Make an exact copy of the listing below. Pictures stay out of it.

==== Given information ====

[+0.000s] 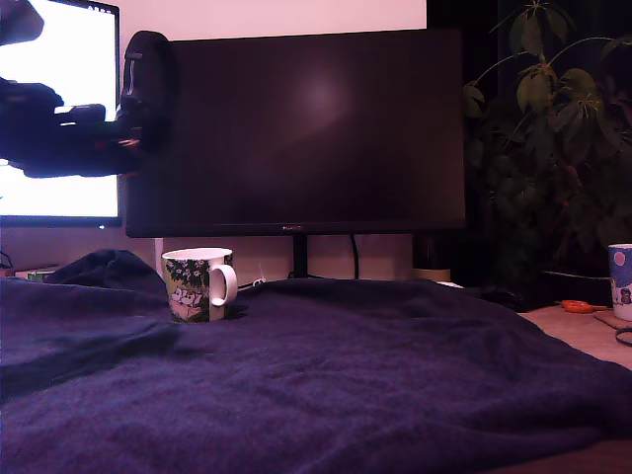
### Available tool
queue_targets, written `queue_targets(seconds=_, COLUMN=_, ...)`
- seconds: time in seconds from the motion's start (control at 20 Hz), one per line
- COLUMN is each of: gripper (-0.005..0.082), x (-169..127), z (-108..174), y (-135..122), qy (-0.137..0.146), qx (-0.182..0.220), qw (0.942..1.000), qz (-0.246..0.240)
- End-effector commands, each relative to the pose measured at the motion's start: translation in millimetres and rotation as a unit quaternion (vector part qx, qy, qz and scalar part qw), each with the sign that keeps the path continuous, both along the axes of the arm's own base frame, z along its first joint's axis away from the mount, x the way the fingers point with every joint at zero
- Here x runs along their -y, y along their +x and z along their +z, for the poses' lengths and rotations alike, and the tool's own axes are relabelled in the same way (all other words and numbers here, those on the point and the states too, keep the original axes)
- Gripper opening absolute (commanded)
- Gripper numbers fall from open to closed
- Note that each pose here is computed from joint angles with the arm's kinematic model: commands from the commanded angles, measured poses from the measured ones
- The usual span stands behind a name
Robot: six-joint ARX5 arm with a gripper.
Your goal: Pick up the coffee capsules on the table and drop them inside the coffee cup
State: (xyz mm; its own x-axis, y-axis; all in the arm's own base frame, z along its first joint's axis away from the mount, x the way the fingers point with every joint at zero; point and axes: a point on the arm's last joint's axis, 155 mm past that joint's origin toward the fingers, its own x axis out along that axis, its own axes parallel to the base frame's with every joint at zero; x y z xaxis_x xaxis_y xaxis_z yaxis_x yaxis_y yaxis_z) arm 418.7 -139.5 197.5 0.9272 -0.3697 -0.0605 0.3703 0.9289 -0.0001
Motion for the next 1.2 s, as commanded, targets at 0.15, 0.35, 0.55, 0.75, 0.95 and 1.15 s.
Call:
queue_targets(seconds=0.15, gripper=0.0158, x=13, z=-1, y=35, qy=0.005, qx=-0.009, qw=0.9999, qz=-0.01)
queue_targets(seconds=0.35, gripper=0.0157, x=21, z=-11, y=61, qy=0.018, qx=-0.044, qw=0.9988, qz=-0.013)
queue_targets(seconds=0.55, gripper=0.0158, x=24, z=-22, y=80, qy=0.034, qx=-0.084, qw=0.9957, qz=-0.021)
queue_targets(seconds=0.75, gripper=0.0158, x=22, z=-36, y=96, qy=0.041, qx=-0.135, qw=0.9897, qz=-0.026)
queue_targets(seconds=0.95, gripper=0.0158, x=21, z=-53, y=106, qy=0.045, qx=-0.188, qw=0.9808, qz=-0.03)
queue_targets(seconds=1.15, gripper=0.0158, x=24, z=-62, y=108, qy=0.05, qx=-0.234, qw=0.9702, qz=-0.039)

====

Result of this exercise -
[+0.000s] 
### Available tool
queue_targets, written `queue_targets(seconds=_, COLUMN=_, ...)`
- seconds: time in seconds from the motion's start (control at 20 Hz), one per line
- COLUMN is each of: gripper (-0.005..0.082), x (-169..127), z (-108..174), y (-135..122), qy (-0.137..0.146), qx (-0.182..0.220), qw (0.942..1.000), qz (-0.246..0.240)
- End-effector commands, each relative to the pose measured at the motion's start: translation in millimetres and rotation as a unit quaternion (vector part qx, qy, qz and scalar part qw), each with the sign that keeps the path continuous, both along the axes of the arm's own base frame, z along its first joint's axis away from the mount, x the way the fingers point with every joint at zero
- Here x runs along their -y, y along their +x and z along their +z, for the poses' lengths and rotations alike, and the tool's own axes are relabelled in the same way (all other words and numbers here, those on the point and the states too, keep the original axes)
- Gripper opening absolute (commanded)
- Gripper numbers fall from open to closed
- Note that each pose here is computed from joint angles with the arm's kinematic model: commands from the commanded angles, measured poses from the measured ones
- The usual span stands behind a name
Robot: six-joint ARX5 arm with a gripper.
Your goal: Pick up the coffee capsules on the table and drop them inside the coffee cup
State: (xyz mm; its own x-axis, y-axis; all in the arm's own base frame, z along its first joint's axis away from the mount, x the way the fingers point with every joint at zero; point and axes: a point on the arm's last joint's axis, 155 mm past that joint's origin toward the fingers, its own x axis out along that axis, its own axes parallel to the base frame's with every joint at zero; x y z xaxis_x xaxis_y xaxis_z yaxis_x yaxis_y yaxis_z) arm 418.7 -139.5 197.5 0.9272 -0.3697 -0.0605 0.3703 0.9289 -0.0001
Motion for the next 1.2 s, as commanded, targets at 0.15, 0.35, 0.55, 0.75, 0.95 and 1.15 s.
Call:
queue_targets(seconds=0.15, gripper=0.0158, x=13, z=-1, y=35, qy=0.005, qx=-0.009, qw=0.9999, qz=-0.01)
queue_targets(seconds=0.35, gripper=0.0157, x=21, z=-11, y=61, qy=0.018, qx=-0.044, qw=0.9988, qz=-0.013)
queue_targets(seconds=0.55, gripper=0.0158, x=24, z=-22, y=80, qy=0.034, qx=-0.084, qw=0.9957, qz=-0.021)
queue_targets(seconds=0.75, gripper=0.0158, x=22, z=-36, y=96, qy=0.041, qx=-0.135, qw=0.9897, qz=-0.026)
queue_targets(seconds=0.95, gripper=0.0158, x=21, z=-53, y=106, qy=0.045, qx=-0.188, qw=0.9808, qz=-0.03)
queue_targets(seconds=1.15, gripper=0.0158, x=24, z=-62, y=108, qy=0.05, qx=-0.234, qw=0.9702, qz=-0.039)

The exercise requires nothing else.